June 19th, which marks the end of slavery, is celebrated throughout the US News from the US and Canada

Parades, picnics and history were on hand on Saturday to mark June 16 in the US, a day that became even more significant after Congress and President Joe Biden recognized the annual commemoration of the effective end of slavery. like a federal holiday.

The 19th commemorates June 19, 1865, when Union soldiers brought the news of freedom to enslaved blacks in Texas two months after the Confederacy surrendered. About two and a half years after the Emancipation Proclamation freed slaves in the southern states, at least on paper.

Biden signed a bill on Thursday creating the 16th National Independence Day.

Since June 19 fell on a Saturday, the government observed the holiday on Friday.

At least nine states had designated June 19th as an official paid state holiday, all but one, Texas, acting after Floyd, a black man, was assassinated last year in Minneapolis.

In Galveston, Texas, the birthplace of the holiday, celebrations included the dedication of a 5,000-square-foot mural titled Absolute Equality.

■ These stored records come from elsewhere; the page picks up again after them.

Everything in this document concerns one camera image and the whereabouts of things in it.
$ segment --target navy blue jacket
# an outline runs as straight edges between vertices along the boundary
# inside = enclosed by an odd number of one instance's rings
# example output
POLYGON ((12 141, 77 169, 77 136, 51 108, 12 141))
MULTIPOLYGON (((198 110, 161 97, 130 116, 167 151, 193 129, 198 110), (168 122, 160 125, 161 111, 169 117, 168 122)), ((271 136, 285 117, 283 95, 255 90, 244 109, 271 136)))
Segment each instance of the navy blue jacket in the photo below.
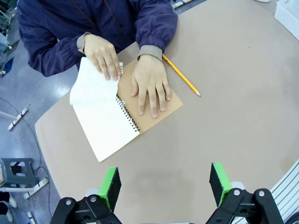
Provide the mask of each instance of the navy blue jacket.
POLYGON ((169 0, 20 0, 17 15, 28 64, 46 77, 79 64, 77 39, 85 32, 117 53, 135 40, 164 51, 178 21, 169 0))

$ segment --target white basket
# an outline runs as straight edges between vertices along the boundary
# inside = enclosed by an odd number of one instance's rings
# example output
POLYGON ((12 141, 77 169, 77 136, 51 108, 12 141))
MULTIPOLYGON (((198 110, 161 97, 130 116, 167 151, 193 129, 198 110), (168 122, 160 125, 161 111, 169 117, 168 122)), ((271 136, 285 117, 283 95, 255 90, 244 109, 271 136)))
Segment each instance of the white basket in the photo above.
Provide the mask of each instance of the white basket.
POLYGON ((275 18, 299 40, 299 0, 278 1, 275 18))

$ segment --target brown drawstring
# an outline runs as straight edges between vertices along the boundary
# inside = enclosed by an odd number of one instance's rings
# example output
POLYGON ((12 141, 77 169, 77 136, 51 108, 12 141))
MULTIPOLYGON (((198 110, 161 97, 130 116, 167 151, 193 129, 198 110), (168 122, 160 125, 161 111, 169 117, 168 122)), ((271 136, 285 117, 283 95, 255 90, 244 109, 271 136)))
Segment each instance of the brown drawstring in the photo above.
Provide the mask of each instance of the brown drawstring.
MULTIPOLYGON (((80 7, 74 2, 74 0, 71 0, 71 2, 77 7, 77 9, 81 12, 81 14, 82 14, 86 19, 88 19, 88 21, 89 21, 91 24, 95 25, 94 22, 92 22, 92 21, 91 21, 91 20, 90 20, 90 19, 89 19, 83 12, 82 12, 82 10, 80 9, 80 7)), ((111 11, 111 8, 109 7, 107 1, 104 0, 104 2, 105 2, 105 4, 107 5, 108 10, 109 10, 109 12, 110 12, 110 14, 111 14, 113 20, 117 23, 117 25, 119 25, 120 27, 122 27, 123 25, 120 24, 120 23, 117 21, 117 19, 114 17, 114 15, 113 15, 113 13, 112 13, 112 11, 111 11)))
POLYGON ((71 0, 71 2, 77 7, 77 9, 79 9, 79 11, 81 12, 81 14, 86 18, 88 19, 88 21, 90 21, 91 24, 95 25, 94 22, 92 22, 83 12, 82 10, 80 9, 80 7, 74 2, 74 0, 71 0))

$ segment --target floor
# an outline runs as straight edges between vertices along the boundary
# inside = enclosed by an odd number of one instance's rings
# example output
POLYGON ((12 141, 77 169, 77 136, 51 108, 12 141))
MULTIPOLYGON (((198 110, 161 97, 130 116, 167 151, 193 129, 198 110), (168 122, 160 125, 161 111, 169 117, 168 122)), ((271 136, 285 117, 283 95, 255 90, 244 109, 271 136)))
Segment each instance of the floor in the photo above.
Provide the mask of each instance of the floor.
MULTIPOLYGON (((193 0, 174 11, 180 14, 204 1, 193 0)), ((8 40, 10 43, 14 43, 18 39, 18 23, 14 21, 8 40)), ((28 66, 28 54, 22 42, 7 58, 7 61, 11 57, 14 57, 12 70, 0 78, 0 97, 8 101, 18 111, 28 105, 30 105, 30 110, 24 117, 24 121, 20 121, 10 132, 7 131, 7 127, 12 121, 0 117, 0 158, 33 158, 33 170, 39 166, 45 168, 38 169, 36 174, 43 179, 48 177, 49 172, 43 156, 40 156, 35 139, 34 124, 64 94, 71 90, 77 78, 77 68, 72 67, 59 75, 45 78, 41 73, 28 66)), ((0 110, 17 115, 9 103, 0 99, 0 110)), ((60 197, 51 176, 49 179, 50 185, 45 186, 28 200, 24 200, 21 193, 13 194, 18 203, 18 209, 11 209, 15 224, 30 224, 26 215, 28 211, 32 212, 37 224, 50 222, 60 197)), ((8 224, 9 222, 5 216, 0 216, 0 223, 8 224)))

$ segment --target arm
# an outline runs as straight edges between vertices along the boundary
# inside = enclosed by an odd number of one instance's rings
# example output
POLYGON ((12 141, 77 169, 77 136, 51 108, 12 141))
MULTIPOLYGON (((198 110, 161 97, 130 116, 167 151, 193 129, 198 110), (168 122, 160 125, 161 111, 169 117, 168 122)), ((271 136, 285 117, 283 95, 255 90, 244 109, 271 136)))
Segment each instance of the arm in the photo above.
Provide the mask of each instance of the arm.
POLYGON ((173 38, 178 16, 172 11, 169 0, 129 0, 138 13, 135 22, 136 41, 140 55, 151 54, 162 60, 162 52, 173 38))
POLYGON ((78 51, 77 39, 57 38, 46 28, 39 27, 30 19, 18 15, 20 36, 29 53, 29 66, 41 72, 45 77, 63 72, 80 62, 83 54, 78 51))

94-year-old Opal Lee, who was by Biden’s side when he signed the bill, returned to Fort Worth, Texas, to lead a 2.5-mile (2.5-mile) walk symbolizing the two-and-a-half years it took for the slaves in Texas discover that they had been freed.

Sacramento’s black community has hosted June 19th festivals for 20 years, and this year featured a parade, talent show, food fair, Emancipation Proclamation reading, and even a golf tournament.

“This is the first of June that it is being recognized nationally and socially, by the masses and not just within the black community,” said organizer Gary Simon. “We’ve seen an increase in the number of non-black people coming here over the last few years, and I see the difference only in the conversations that take place today.”